** Exercise aim **
Pull out every line of the listing below where "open" appears.

** Input data **
- - - -

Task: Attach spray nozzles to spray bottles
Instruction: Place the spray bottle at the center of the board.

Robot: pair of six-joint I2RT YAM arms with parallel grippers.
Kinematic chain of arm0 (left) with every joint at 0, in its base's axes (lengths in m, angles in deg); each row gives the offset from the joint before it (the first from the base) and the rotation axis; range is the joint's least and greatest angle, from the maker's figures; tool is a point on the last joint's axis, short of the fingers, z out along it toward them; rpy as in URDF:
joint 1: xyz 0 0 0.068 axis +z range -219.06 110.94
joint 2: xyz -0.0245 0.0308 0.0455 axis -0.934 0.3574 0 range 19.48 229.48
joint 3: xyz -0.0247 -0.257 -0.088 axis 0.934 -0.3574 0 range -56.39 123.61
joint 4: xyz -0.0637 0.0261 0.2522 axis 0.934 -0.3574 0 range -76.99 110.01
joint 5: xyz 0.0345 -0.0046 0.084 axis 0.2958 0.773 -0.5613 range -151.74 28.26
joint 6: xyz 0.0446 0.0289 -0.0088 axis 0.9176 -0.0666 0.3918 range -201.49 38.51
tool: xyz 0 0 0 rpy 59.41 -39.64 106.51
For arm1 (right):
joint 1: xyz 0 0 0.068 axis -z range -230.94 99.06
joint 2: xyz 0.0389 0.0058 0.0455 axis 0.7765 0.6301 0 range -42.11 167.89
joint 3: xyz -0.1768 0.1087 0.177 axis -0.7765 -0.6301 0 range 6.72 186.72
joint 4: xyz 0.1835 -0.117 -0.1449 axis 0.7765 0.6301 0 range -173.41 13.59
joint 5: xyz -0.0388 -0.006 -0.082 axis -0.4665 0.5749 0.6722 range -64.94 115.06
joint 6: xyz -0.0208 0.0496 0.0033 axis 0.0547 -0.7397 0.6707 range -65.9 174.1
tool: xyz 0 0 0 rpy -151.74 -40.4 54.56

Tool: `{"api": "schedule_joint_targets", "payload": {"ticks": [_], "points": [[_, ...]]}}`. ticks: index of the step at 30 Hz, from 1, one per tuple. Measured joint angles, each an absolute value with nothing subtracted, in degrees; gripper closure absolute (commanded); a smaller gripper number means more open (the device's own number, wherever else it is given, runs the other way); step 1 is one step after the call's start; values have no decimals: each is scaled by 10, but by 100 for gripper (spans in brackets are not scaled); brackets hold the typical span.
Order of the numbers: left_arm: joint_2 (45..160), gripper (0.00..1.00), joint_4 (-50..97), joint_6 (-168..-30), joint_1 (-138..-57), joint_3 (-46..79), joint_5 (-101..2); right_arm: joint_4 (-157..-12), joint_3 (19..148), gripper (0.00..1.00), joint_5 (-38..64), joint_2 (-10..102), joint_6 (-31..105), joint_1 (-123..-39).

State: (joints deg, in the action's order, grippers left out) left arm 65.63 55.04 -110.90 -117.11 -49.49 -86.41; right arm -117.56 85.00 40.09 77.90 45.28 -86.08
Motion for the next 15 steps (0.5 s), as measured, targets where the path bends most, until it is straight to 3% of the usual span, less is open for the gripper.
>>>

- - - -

** Exercise result **
Tool: `{"api": "schedule_joint_targets", "payload": {"ticks": [_], "points": [[_, ...]]}}`. ticks: index of the step at 30 Hz, from 1, one per tuple. Measured joint angles, each an absolute value with nothing subtracted, in degrees; gripper closure absolute (commanded); a smaller gripper number means more open (the device's own number, wherever else it is given, runs the other way); step 1 is one step after the call's start; values have no decimals: each is scaled by 10, but by 100 for gripper (spans in brackets are not scaled); brackets hold the typical span.
Motion for the next 15 steps (0.5 s), as measured, targets where the path bends most, until it is straight to 3% of the usual span, less is open for the gripper.

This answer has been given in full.